What is expected
Find the word "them" in the listing. Copy out each line where it occurs.

____

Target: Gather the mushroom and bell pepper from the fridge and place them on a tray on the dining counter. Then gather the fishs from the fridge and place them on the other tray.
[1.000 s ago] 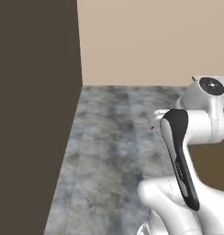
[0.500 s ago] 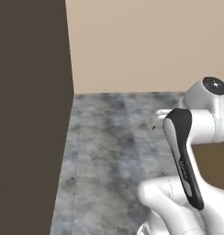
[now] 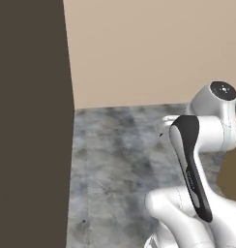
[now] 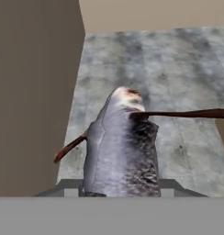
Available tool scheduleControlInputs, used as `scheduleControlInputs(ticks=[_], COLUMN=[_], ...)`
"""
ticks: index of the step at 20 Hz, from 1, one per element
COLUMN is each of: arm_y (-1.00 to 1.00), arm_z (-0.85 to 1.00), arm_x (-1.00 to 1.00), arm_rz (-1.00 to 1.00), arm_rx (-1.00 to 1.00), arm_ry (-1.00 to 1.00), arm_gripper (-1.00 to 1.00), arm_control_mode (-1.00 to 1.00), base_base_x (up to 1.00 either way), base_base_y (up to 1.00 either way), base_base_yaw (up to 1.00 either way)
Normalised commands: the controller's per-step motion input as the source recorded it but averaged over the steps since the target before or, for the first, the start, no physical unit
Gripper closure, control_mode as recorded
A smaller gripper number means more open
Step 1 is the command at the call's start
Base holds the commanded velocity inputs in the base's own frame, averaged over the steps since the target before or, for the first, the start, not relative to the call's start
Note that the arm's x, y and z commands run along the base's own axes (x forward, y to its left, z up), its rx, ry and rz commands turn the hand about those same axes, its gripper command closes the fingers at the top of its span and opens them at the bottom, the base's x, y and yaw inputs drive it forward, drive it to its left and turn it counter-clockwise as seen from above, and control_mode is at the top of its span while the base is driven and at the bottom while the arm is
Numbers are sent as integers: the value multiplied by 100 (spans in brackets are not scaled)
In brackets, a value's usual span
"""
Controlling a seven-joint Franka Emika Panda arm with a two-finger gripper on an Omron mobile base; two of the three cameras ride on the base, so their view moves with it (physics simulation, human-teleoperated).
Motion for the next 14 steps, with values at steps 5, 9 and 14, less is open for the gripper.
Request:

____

Response area
Target: Gather the mushroom and bell pepper from the fridge and place them on a tray on the dining counter. Then gather the fishs from the fridge and place them on the other tray.
Note that the arm's x, y and z commands run along the base's own axes (x forward, y to its left, z up), its rx, ry and rz commands turn the hand about those same axes, its gripper command closes the fingers at the top of its span and opens them at the bottom, the base's x, y and yaw inputs drive it forward, drive it to its left and turn it counter-clockwise as seen from above, and control_mode is at the top of its span while the base is driven and at the bottom while the arm is

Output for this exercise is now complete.